Most modern liquid cooled engines employ a pump. The pump ensures a more positive circulation of the coolant and is necessary for engines of high power output and complicated cylinder block and head construction which would not receive adequate cooling from thermo-syphon system.
Many goods vehicles are fitted with tilt cabs which require a low-height coolant radiator to give adequate clear Angeles when swiveling the cap. A header tank mounted on the back of the cab is normally employed on those vehicles.
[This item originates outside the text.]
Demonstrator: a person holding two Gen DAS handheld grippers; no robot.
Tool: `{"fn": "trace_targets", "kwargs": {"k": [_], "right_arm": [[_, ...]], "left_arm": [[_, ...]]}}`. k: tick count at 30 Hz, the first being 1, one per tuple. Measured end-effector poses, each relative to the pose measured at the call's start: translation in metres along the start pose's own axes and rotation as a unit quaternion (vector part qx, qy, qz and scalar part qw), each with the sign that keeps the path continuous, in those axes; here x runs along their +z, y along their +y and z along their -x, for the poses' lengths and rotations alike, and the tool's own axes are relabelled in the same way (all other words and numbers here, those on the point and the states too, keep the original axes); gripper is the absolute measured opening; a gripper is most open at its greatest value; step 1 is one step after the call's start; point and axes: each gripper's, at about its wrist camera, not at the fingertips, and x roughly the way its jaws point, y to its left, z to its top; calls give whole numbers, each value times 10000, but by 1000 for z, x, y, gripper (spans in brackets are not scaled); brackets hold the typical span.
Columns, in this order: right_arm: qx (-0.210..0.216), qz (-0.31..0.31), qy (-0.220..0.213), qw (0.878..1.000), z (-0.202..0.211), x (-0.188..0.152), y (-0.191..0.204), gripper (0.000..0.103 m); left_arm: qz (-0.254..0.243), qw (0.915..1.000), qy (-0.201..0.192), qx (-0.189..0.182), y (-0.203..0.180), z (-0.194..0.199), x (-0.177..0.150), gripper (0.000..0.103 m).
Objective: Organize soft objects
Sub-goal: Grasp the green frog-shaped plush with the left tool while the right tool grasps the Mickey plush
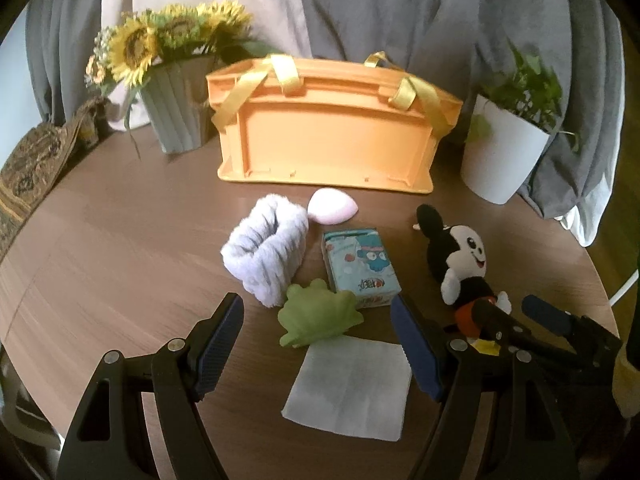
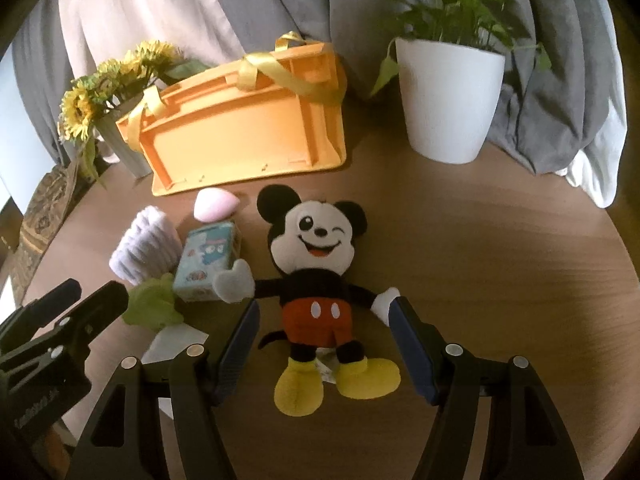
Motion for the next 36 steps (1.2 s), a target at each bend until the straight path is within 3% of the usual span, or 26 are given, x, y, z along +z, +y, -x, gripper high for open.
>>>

This type of pump employs a disc-shaped impeller with widely spaced vanes on one side. The vanes are usually, but not always, deeper at the impeller centre than at the edge, and they may be straight or curved. The impeller is secured to one end of its driving shaft and the drive pulley and fan assembly are secured at the other end, the shaft being mounted in bearings which are housed in the pump casing. A special grease is normally used to pre-pack the pump bearings during assembly, and they do not required any attention in service.
How impeller pump works
When an engine is running, the impeller rotates, coolant enter the pump inlet and passes to the centre of the impeller which forces the coolant by centrifugal force along the vanes to their outer edges. It is flung off the impeller and directed to the pump outlet. If the thermostat valve is closed, the coolant leaving the pump is returned to the pump inlet via a bypass passage which may be internal or external. This type of pump does not operate with high delivery pressure and it is not used with some of the larger heavy vehicle engines for this reason.